The Association Between Hysterectomy and Ovarian Cancer Risk

A Population-Based Record-Linkage Study

Suzanne C. Dixon-Suen; Penelope M. Webb; Louise F. Wilson; Karen Tuesley; Louise M. Stewart; Susan J. Jordan


J Natl Cancer Inst. 2019;111(10):1097-1103. 

In This Article

Abstract and Introduction


Background: Recent studies have called into question the long-held belief that hysterectomy without oophorectomy protects against ovarian cancer. This population-based longitudinal record-linkage study aimed to explore this relationship, overall and by age at hysterectomy, time period, surgery type, and indication for hysterectomy.

Methods: We followed the female adult Western Australian population (837 942 women) across a 27-year period using linked electoral, hospital, births, deaths, and cancer records. Surgery dates were determined from hospital records, and ovarian cancer diagnoses (n = 1640) were ascertained from cancer registry records. We used Cox regression to estimate hazard ratios (HRs) and 95% confidence intervals (CIs) for the association between hysterectomy and ovarian cancer incidence.

Results: Hysterectomy without oophorectomy (n = 78 594) was not associated with risk of invasive ovarian cancer overall (HR = 0.98, 95% CI = 0.85 to 1.11) or with the most common serous subtype (HR = 1.05, 95% CI = 0.89 to 1.23). Estimates did not vary statistically significantly by age at procedure, time period, or surgical approach. However, among women with endometriosis (5.8%) or with fibroids (5.7%), hysterectomy was associated with substantially decreased ovarian cancer risk overall (HR = 0.17, 95% CI = 0.12 to 0.24, and HR = 0.27, 95% CI = 0.20 to 0.36, respectively) and across all subtypes.

Conclusions: Our results suggest that for most women, having a hysterectomy with ovarian conservation is not likely to substantially alter their risk of developing ovarian cancer.
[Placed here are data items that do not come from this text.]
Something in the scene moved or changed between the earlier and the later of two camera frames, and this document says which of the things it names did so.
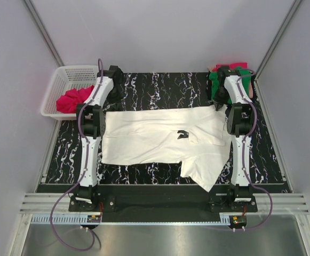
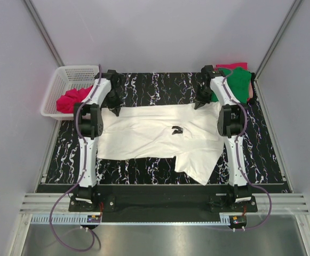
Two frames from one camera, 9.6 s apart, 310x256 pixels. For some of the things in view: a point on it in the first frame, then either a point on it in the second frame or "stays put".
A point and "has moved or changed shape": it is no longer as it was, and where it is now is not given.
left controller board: x=94 y=218 stays put
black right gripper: x=218 y=101 -> x=200 y=100
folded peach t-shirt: x=251 y=90 stays put
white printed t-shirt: x=197 y=137 has moved or changed shape
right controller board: x=238 y=220 stays put
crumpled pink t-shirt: x=67 y=103 stays put
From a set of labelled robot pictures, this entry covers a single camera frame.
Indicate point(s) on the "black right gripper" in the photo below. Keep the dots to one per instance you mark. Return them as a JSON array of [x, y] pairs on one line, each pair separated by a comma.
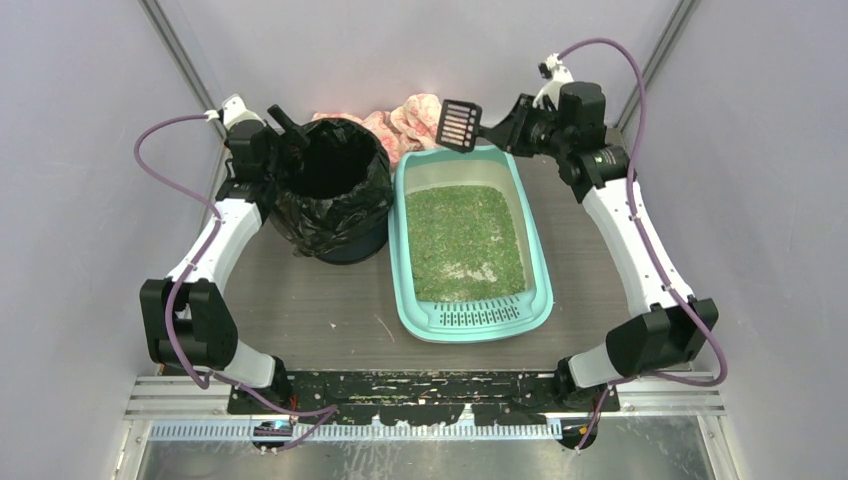
[[519, 121]]

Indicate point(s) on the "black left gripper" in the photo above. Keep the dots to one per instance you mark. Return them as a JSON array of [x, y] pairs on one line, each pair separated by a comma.
[[269, 142]]

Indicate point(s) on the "black litter scoop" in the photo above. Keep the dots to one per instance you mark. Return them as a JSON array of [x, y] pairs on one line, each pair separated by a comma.
[[459, 125]]

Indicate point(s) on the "bin with black bag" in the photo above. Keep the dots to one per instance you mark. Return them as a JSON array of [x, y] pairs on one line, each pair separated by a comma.
[[333, 204]]

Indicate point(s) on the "teal litter box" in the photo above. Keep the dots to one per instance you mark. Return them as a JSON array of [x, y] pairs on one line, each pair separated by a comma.
[[475, 321]]

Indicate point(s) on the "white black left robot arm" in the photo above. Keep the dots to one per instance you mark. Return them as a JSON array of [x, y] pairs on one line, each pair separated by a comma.
[[186, 321]]

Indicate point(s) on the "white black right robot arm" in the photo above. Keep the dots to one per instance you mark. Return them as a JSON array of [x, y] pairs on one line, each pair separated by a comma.
[[669, 323]]

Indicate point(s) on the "green litter pellets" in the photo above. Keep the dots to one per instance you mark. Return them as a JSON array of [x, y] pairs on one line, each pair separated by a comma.
[[462, 244]]

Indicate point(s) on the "pink patterned cloth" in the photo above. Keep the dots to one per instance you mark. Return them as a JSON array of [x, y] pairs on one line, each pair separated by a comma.
[[410, 127]]

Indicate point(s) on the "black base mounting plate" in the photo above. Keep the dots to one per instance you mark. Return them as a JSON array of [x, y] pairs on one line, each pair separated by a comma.
[[426, 398]]

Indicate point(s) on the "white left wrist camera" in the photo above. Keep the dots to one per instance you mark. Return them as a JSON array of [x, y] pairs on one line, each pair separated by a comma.
[[234, 110]]

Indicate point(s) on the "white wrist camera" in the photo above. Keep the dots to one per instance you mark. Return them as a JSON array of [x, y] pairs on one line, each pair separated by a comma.
[[556, 75], [234, 110]]

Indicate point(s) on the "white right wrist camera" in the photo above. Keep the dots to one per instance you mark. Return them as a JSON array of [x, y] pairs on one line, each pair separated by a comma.
[[556, 75]]

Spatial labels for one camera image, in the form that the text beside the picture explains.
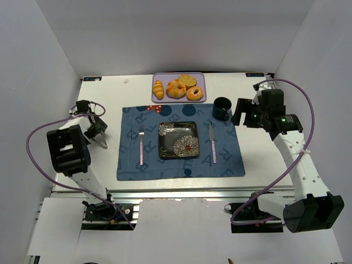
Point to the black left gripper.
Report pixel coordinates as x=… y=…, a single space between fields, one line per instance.
x=98 y=127

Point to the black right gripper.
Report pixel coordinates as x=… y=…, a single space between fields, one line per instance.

However, our results, if confirmed, suggest that ovarian cancer risk reduction could be considered as a possible benefit of hysterectomy when making decisions about surgical management of endometriosis or fibroids.


Hysterectomy without oophorectomy has been traditionally considered protective against ovarian cancer, supported by a considerable body of older research [summarized in[1–3]]. However, many studies including women diagnosed more recently have not seen a protective association; indeed, some reported modest increases in risk, as seen in a recent meta-analysis[4] and subsequent studies.[5,6] This apparent shift could arise from changes in surgical practices or patient characteristics, changes in menopausal hormone therapy (MHT) use, or perhaps improved reporting of oophorectomy status.

Hysterectomy is one of the most common major surgeries among women globally;[7,8] understanding the true relationship between hysterectomy alone and ovarian cancer risk is important to inform the current debate over the relative advantages of prophylactically removing ovaries at hysterectomy. Our aim was to explore the association between hysterectomy for benign indications and ovarian cancer risk, overall and by time period, age at surgery, hysterectomy type, and indication for hysterectomy. We examined this question using 45 years of administrative data from the Western Australian Data Linkage System (WADLS).[9]